:: PROBLEM REQUIREMENTS ::
In the listing below, count each line containing "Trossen" and answer with the count only.

*****

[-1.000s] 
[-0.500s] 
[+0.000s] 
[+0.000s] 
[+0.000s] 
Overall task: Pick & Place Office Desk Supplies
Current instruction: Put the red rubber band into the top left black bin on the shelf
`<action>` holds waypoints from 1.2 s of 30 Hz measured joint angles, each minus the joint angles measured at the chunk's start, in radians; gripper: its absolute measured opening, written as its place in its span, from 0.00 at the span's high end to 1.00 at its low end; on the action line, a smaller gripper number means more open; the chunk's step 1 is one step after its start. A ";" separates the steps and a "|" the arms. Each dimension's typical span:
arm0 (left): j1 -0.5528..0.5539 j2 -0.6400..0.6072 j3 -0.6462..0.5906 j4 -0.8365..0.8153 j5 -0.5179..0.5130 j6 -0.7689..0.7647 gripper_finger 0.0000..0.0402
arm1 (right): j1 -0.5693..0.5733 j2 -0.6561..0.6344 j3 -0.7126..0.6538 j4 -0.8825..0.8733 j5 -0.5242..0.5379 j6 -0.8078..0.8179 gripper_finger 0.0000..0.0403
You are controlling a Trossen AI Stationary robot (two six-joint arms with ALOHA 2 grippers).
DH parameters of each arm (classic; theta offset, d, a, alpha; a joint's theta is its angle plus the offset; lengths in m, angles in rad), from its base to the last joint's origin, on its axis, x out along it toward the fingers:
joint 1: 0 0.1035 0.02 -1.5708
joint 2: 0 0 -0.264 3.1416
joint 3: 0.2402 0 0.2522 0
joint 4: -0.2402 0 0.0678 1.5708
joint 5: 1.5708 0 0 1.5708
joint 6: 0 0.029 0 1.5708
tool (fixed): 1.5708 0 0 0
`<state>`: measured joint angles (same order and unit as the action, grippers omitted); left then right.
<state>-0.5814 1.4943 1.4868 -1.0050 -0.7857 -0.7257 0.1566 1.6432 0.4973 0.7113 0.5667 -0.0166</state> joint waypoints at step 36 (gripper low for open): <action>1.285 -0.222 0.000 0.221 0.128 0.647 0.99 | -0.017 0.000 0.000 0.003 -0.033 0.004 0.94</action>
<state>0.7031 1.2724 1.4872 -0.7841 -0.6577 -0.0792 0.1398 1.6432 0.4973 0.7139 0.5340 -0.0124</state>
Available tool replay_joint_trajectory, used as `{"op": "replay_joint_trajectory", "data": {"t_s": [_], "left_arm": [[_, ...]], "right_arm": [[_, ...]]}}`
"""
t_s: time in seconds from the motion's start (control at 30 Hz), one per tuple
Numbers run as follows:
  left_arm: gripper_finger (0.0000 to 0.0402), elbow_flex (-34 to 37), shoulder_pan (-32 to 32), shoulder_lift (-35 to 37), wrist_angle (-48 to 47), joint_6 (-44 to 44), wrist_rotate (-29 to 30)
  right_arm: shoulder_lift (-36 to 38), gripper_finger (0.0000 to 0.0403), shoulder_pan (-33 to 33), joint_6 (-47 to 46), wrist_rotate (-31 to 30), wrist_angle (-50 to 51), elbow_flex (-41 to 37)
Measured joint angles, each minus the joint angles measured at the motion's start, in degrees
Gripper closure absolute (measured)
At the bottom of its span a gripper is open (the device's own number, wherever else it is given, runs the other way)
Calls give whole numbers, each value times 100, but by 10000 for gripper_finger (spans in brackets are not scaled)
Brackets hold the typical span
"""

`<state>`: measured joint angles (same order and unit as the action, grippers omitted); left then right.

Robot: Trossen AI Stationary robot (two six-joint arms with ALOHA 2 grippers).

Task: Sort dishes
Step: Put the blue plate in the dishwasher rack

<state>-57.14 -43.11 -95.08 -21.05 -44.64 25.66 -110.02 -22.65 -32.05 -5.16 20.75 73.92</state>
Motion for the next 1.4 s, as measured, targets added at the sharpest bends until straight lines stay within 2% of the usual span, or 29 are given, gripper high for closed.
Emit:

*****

:: TASK ANSWER ::
2